So if you do encounter pitting what is one to do? Just forget about it? Or at least in this case since the rifle shoots well.
Is this something thats gonna get progressivly worse over time and need to be rebarreled?

Thanks,
Scott

Art Eatman
July 29, 2002, 07:34 AM
MnS = Manganese Sulfide.

IMO, the .223 is a medium-capacity varmint cartridge. The 50- or 52-grain bullets are about optimum for coyote-sized critters and smaller, out to around 300 yards maximum. Of course, I'm first and foremost a hunter.

These bullets are in the category of "short". From your description of your barrel's pits, you're in the realm of "nearly none". They are so small that any residue fills them and covers them. I imagine the problem accentuates with the longer 69-grain bullets and such which are used in long-range target-shooting.

All rifle barrels eventually burn out. It may be only just above 1,000 rounds for a very-hot magnum to 4,000 or even more for low capacity cartridges. First comes erosion of the throat just in front of the chamber; it lengthens as more rounds are fired. At some point the accuracy degrades enough that either the barrel is set back and rechambered, or it is replaced.
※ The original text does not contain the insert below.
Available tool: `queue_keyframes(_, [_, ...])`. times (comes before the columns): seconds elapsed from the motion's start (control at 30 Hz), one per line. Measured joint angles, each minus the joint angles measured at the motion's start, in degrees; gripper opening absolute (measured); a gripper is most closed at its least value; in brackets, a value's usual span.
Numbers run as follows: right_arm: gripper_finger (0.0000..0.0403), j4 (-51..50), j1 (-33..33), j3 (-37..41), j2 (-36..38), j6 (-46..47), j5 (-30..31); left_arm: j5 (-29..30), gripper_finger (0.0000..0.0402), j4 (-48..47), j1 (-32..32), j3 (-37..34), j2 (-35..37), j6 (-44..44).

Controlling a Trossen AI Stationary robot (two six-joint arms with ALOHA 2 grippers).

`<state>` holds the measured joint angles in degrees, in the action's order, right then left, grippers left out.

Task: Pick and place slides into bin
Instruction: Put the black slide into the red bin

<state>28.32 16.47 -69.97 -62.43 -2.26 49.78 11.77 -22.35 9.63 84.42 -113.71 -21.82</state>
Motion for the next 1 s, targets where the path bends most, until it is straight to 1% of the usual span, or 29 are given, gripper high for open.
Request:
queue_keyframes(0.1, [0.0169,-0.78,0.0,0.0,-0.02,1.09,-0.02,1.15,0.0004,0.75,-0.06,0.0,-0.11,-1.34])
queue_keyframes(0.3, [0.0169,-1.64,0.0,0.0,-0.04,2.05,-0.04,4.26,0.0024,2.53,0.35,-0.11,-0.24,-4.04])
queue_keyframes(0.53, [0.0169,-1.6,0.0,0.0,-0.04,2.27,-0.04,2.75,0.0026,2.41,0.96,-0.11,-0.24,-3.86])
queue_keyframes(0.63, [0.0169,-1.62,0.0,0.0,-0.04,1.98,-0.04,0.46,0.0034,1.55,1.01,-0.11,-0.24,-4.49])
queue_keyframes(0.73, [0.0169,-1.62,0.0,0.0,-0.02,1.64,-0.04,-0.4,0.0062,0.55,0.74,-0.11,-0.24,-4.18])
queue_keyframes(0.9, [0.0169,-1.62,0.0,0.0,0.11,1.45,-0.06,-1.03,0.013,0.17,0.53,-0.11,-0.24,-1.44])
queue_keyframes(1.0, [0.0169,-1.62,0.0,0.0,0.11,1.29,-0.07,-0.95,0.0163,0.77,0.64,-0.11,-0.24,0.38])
Sorta like rings and bearings in a car's engine; how hard you drive it determines how soon you need a rebuild.

Art

ankara36
July 29, 2002, 07:46 AM
I had a strange rust problem this weekend with my Yugo SKS. I had cleaned and stored the rifle in my safe about 3 weeks ago. I make it a habit to run an oily patch down the barrel of any rifle that I store, and give it a quick dry patch before taking it to the range. However, the Yugo has a grenade launcher on the end that is larger than the bore. I had done such a good job cleaning the carbon out of the launcher part, that it left metal exposed that started to develop surface rust. The rust moved along the surface of the metal and left small rust flecks on the first few inches of the bore. They were actually sticking to the bore surface like dust particles rather than embedded in the metal.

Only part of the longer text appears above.